Disaster Recovery planning normally revolves around RTO (Recovery Time Objective) and RPO (Recovery Point Objective). RTO refers to the time an organisation can afford to stay offline without affecting the business adversely and RPO refers to the maximum amount of data an organisation can afford to loose. For example, if the backup is set to happen every 4 hours, the organisation can loose maximum of 4 hours of data in case of a disaster and this is called RPO.
Based on the RTO and RPO a recovery strategy is decided. There are 4 recovery strategies to choose from:
CloudHSM
AWS CloudHSM is a single-tenant dedicated hardware security module that sits within your VPC and can store both symmetric and asymmetric encryption keys. As of today, AWS do not provide native DR support for CloudHSM hence, we need to perform few manual steps to add DR for our CloudHSM cluster.

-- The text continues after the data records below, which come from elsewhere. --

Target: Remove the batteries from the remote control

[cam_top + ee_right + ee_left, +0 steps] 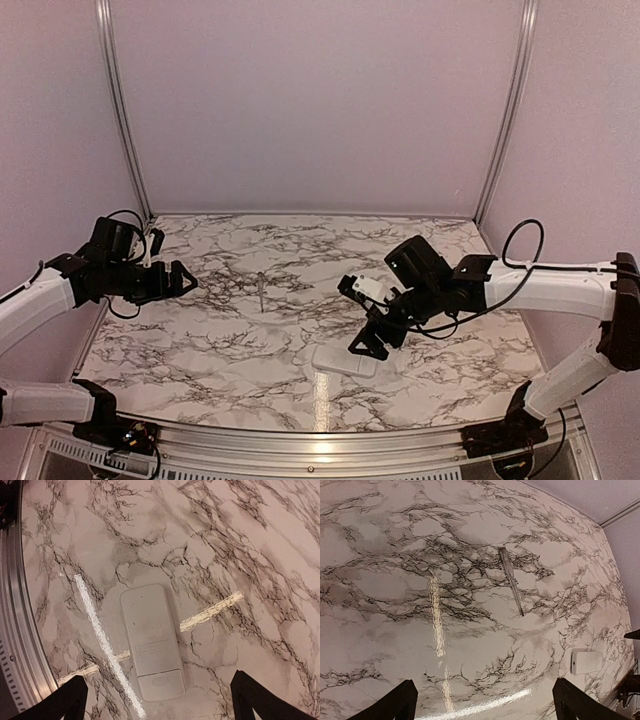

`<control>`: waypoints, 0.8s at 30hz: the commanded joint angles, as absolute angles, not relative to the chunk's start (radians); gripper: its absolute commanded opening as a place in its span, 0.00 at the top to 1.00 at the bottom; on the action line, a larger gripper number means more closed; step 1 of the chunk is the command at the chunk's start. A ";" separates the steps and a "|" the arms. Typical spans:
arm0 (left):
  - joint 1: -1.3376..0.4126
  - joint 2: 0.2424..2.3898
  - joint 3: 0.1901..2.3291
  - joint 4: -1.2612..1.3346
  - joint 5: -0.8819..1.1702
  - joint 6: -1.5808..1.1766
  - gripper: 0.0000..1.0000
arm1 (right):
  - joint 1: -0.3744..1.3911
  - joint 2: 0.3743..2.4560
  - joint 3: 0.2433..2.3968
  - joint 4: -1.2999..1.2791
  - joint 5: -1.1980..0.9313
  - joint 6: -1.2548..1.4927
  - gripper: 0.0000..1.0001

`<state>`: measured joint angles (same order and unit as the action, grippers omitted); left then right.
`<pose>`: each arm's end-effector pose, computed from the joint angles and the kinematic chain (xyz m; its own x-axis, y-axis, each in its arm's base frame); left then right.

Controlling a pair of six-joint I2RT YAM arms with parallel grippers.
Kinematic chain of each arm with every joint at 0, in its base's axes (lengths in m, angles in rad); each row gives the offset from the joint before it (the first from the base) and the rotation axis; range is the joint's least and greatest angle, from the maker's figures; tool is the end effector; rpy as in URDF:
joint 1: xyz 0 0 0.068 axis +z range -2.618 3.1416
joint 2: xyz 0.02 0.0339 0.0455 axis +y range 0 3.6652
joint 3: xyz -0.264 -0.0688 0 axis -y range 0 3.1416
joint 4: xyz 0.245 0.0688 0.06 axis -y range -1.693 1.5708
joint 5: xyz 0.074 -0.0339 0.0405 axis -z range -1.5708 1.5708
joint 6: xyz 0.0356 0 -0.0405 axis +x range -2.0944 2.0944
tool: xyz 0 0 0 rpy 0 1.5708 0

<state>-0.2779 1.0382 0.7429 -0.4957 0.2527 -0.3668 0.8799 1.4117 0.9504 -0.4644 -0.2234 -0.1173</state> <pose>0.2034 -0.0673 0.2499 -0.7942 -0.1345 -0.5926 0.1605 0.8941 -0.4181 0.1785 0.2282 0.2320 -0.4078 -0.6723 -0.6179 -0.8903 0.4431 0.1054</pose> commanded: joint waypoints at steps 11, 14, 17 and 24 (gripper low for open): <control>-0.282 0.984 0.772 -0.551 0.151 -0.380 0.01 | 0.888 1.454 0.965 -0.639 -0.182 -0.353 0.02; -0.282 0.965 0.788 -0.596 0.117 -0.381 0.01 | 0.888 1.462 0.961 -0.608 -0.172 -0.397 0.02; -0.282 0.931 0.778 -0.601 0.106 -0.389 0.01 | 0.888 1.493 0.961 -0.585 -0.166 -0.425 0.02; -0.282 0.916 0.768 -0.592 0.078 -0.395 0.01 | 0.888 1.540 0.963 -0.531 -0.155 -0.413 0.02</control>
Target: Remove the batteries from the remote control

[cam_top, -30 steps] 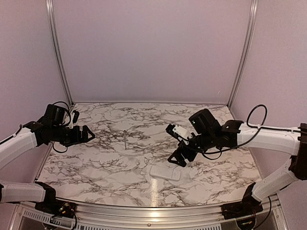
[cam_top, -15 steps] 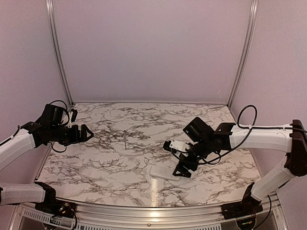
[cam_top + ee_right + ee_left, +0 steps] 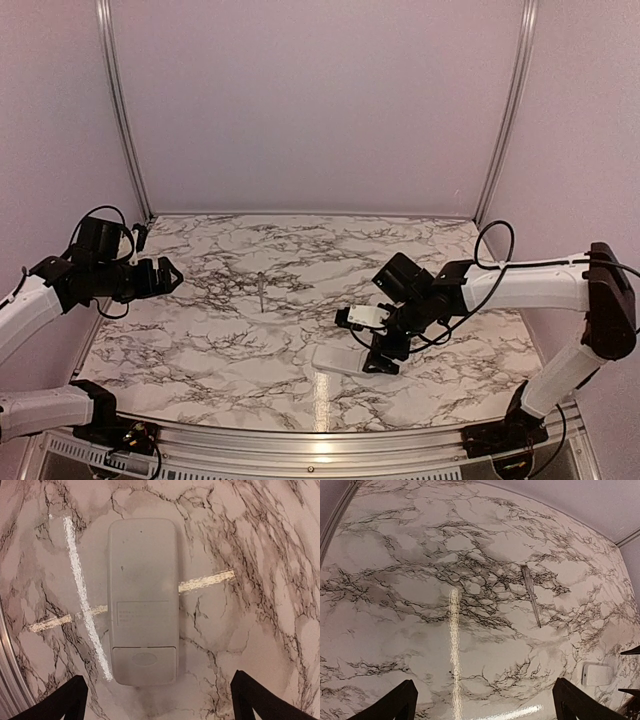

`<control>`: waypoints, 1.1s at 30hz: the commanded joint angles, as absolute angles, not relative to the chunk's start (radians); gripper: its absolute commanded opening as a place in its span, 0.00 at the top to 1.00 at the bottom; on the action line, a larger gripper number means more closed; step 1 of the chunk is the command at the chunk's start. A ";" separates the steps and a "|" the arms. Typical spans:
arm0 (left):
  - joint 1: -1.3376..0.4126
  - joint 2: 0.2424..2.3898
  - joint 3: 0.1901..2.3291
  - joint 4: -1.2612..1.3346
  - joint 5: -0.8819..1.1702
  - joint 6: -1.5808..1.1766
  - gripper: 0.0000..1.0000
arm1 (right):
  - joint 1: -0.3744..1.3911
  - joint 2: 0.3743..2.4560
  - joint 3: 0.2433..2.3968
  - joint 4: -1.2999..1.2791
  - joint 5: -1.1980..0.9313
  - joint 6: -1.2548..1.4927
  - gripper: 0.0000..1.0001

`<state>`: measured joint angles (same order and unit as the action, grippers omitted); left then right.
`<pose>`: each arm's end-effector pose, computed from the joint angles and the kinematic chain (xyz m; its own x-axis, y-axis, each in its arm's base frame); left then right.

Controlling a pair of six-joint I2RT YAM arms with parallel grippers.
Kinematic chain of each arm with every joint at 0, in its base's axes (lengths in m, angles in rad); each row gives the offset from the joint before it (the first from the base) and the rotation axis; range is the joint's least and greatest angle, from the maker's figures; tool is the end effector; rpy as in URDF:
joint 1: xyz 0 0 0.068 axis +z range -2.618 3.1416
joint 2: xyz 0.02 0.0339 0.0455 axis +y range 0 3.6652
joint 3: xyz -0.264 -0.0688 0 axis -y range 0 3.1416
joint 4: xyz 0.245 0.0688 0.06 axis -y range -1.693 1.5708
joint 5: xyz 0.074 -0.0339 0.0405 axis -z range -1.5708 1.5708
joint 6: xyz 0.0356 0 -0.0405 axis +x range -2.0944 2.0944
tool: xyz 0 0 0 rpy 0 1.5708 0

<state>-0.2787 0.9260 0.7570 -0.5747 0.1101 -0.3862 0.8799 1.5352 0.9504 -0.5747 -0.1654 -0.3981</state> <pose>0.1849 -0.0570 0.2684 -0.7352 -0.1790 -0.6537 0.0801 0.9348 -0.3461 0.1813 0.2285 0.1921 -0.2275 -0.8752 -0.4270 -0.9658 0.2588 -0.0159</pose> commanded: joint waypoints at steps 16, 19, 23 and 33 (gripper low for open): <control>-0.282 0.896 0.748 -0.550 0.085 -0.389 0.01 | 0.888 1.577 0.893 -0.469 -0.164 -0.381 0.01; -0.282 0.894 0.747 -0.548 0.092 -0.388 0.01 | 0.888 1.598 0.909 -0.476 -0.161 -0.379 0.02; -0.282 0.892 0.747 -0.548 0.095 -0.387 0.01 | 0.888 1.619 0.921 -0.461 -0.176 -0.387 0.02; -0.281 0.886 0.744 -0.544 0.100 -0.385 0.01 | 0.888 1.677 0.953 -0.436 -0.224 -0.400 0.04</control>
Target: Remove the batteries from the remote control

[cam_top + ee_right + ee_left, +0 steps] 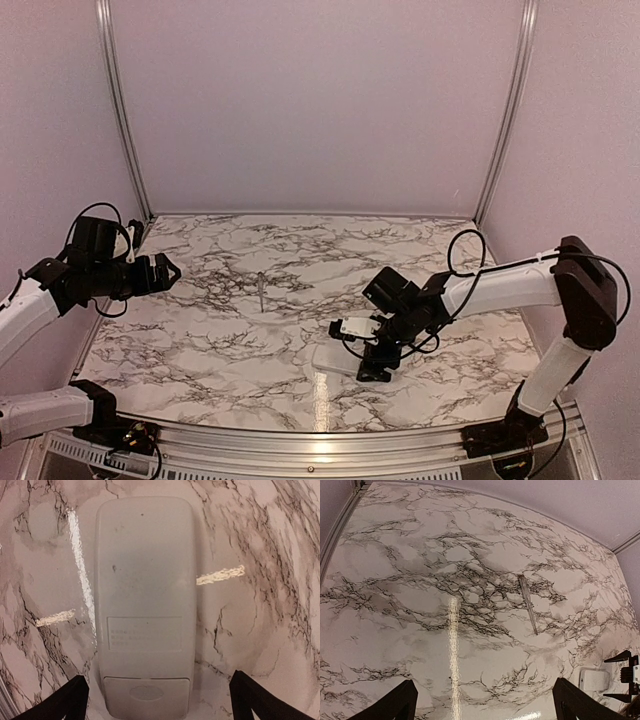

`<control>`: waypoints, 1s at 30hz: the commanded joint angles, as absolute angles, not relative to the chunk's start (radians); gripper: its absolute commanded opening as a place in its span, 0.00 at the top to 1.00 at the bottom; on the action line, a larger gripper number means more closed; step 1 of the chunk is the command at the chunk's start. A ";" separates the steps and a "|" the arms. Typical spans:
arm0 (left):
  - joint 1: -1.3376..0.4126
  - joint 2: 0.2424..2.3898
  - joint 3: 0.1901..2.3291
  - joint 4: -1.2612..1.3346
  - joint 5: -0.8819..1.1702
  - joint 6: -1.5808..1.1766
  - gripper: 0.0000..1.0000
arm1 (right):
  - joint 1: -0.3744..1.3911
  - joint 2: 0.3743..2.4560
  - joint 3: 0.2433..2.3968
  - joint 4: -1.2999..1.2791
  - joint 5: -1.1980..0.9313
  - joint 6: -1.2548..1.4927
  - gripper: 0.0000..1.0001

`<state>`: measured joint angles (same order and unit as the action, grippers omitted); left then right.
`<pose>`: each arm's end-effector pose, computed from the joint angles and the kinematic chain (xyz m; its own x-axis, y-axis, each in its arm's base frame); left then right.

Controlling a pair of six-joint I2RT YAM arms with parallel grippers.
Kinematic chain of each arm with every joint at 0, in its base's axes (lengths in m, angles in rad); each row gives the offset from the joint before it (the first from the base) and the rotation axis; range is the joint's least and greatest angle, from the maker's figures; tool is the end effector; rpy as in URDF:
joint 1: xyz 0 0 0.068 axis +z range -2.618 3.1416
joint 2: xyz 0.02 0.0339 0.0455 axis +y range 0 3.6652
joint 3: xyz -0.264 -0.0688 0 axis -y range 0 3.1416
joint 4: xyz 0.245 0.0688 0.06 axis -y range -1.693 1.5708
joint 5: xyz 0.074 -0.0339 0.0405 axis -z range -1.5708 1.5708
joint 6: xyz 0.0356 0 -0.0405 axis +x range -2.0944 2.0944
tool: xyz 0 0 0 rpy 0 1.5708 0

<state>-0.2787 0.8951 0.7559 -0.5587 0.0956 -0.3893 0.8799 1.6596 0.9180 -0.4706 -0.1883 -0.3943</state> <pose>0.1814 -0.0555 0.2746 -0.7022 -0.1920 -0.6856 0.0839 0.9339 -0.3476 0.1878 0.2376 0.1532 -0.2440 -0.8873 -0.3914 -0.9668 0.2540 0.0270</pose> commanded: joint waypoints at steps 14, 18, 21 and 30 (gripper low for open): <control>-0.282 0.887 0.744 -0.543 0.098 -0.387 0.01 | 0.888 1.711 0.920 -0.406 -0.251 -0.406 0.13; -0.281 0.888 0.743 -0.542 0.098 -0.387 0.01 | 0.888 1.707 0.910 -0.405 -0.245 -0.409 0.17; -0.282 0.887 0.743 -0.543 0.097 -0.387 0.01 | 0.888 1.700 0.904 -0.403 -0.229 -0.411 0.22; -0.282 0.889 0.743 -0.543 0.093 -0.387 0.01 | 0.888 1.674 0.875 -0.380 -0.206 -0.413 0.34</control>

Note: Having a CloudHSM cluster in your account is not required to follow along but is good to have. If you don't have one and want to create one you can refer to one of our article that helps you create, initialise and activate your CloudHSM cluster. Before creating the cluster make sure to check the pricing page as the service do not offer any free tier usage.
Let’s visit the CloudHSM dashboard to add DR for our cluster.

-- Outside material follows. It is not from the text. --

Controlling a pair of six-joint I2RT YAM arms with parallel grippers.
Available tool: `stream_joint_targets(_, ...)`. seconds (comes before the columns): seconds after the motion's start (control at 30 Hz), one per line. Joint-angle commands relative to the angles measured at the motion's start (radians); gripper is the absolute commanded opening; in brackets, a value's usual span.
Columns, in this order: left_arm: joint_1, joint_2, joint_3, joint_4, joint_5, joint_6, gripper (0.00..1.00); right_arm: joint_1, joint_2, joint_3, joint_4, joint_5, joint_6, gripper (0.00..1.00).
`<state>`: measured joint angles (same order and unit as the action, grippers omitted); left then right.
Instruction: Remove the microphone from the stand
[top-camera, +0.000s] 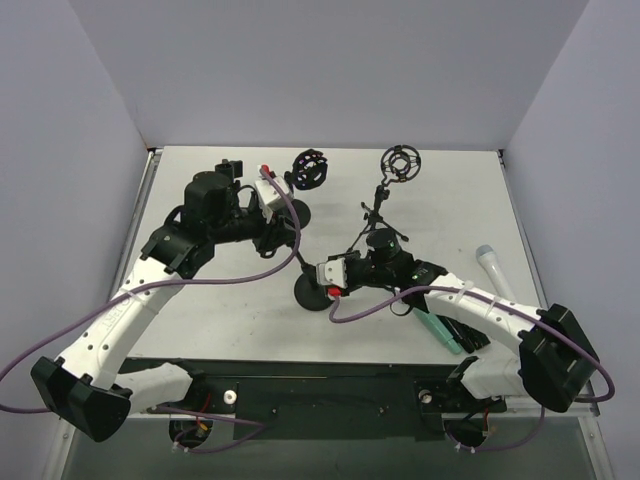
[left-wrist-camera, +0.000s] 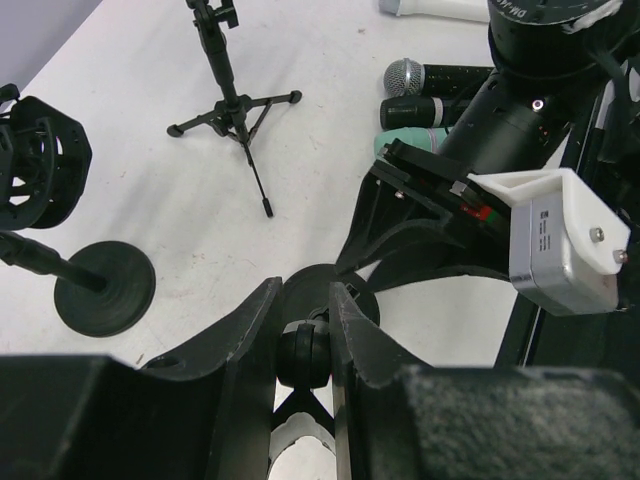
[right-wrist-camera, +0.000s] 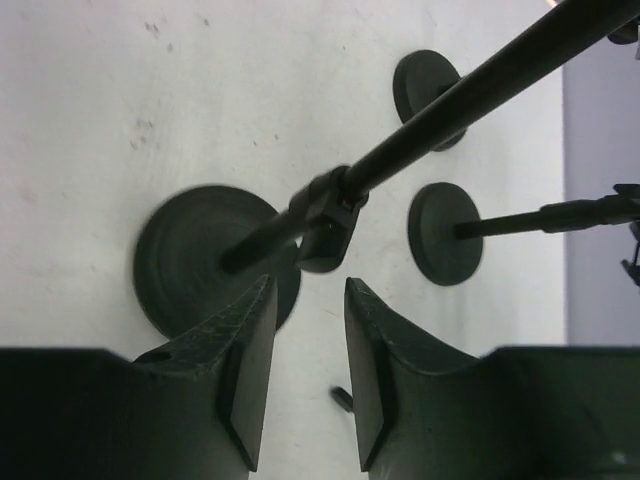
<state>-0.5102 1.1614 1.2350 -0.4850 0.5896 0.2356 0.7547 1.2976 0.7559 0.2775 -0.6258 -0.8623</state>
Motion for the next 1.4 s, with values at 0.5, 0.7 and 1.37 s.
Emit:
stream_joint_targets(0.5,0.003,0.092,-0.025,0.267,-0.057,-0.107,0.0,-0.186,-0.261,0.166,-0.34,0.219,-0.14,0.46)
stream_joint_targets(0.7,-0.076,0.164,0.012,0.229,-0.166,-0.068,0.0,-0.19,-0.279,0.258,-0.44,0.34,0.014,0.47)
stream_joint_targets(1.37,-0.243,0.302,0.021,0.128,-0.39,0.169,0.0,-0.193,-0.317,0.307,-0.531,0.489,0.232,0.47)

Once you are at the dashboard page, using the left panel click on the Backups link to see automated backups of your CloudHSM cluster.

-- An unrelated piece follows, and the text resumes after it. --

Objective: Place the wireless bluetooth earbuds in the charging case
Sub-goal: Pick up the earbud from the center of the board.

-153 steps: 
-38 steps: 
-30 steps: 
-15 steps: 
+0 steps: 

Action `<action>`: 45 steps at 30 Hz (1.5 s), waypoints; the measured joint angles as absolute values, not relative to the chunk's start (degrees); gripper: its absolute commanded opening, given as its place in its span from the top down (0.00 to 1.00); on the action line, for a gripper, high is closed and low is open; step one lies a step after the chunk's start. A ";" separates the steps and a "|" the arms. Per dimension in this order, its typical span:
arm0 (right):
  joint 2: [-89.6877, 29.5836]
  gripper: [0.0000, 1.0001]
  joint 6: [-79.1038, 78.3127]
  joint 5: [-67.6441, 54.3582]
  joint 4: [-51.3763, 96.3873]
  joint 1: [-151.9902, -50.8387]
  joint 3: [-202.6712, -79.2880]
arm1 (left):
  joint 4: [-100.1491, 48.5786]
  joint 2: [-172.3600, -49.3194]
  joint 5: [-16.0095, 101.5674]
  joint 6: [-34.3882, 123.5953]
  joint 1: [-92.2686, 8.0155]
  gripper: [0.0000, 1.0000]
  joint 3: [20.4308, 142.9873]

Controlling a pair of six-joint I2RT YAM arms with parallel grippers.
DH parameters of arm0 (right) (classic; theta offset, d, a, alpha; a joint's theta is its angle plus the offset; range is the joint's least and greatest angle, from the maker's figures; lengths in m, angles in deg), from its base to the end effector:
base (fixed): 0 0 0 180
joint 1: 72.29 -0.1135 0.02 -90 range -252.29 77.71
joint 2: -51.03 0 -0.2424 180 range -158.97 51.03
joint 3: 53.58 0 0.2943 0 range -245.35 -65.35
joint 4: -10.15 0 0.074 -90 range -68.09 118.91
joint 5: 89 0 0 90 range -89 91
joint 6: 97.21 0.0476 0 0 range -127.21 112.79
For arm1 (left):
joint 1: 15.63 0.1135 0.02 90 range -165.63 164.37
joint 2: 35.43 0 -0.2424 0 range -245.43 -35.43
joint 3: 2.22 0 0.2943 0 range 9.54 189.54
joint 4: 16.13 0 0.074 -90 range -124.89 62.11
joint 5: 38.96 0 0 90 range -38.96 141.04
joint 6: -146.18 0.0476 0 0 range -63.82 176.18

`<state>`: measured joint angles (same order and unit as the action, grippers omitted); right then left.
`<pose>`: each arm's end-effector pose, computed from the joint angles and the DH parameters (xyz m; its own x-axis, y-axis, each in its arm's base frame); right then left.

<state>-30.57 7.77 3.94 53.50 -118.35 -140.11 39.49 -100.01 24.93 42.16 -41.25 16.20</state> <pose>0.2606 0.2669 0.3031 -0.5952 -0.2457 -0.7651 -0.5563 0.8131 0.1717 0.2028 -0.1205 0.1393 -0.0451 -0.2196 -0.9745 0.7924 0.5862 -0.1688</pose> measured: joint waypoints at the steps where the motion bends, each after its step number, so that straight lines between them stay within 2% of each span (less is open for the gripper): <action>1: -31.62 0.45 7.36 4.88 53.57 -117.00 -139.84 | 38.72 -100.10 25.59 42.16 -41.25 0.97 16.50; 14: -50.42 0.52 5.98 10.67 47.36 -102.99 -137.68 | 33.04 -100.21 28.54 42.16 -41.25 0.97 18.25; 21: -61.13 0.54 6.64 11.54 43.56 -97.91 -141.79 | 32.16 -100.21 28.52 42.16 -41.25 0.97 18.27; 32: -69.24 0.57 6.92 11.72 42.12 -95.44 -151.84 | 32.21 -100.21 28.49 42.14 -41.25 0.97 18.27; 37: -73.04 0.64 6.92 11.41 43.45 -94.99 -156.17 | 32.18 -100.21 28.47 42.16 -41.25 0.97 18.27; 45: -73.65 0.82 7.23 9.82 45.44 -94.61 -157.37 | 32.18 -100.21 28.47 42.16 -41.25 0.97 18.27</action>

Then, select the latest backup, click on Actions and click on Copy backup to another region. Select the region and hit the Copy backup button to add DR for your CloudHSM cluster.
By switching the region, verify if the backup was copied over to the destination region.
Once the backup is available in the destination region you can create or restore a CloudHSM cluster from it whenever your primary region goes down.
Note: By copying only one backup you are not fully prepared for disaster. You need to periodically copy the latest backups from source region to destination.
Caveat
The above mentioned process is manual and requires us to copy latest backups periodically to the destination region which is not very efficient way to add DR support to our CloudHSM cluster because this adds the risk of forgetting to copy backups at regular interval. To avoid this it is highly recommended to automate the process.
To automate the process, you can either use the open-source module created by us or you can build your own automation by creating a CloudWatch event that triggers a lambda function at regular intervals to copy the CloudHSM backups from source region to destination.
Covering the basics
-
CloudHSM is a single-tenant hardware security module that is deployed in your own VPC. It can be used to store root CA, encryption keys including symmetric keys and asymmetric key pairs, SSL certificates, etc.
-
KMS is a multi-tenant hardware security module that is fully managed by AWS whereas CloudHSM is a single-tenant hardware security owned and managed by the customer. KMS has been validated under FIPS 140-2 Level 2 compliance where CloudHSM has been validated under FIPS 140-2 Level 3 compliance.
-
AWS CloudHSM can be deployed either via console, cli or API. You start by creating a cluster and initialising it. After which you attach HSM nodes depending on the requirement. It is recommended to have at least 2 HSM nodes per cluster for high availability. Once the node is deployed, you need to activate the cluster by activating the admin user using the CloudHSM cli tool.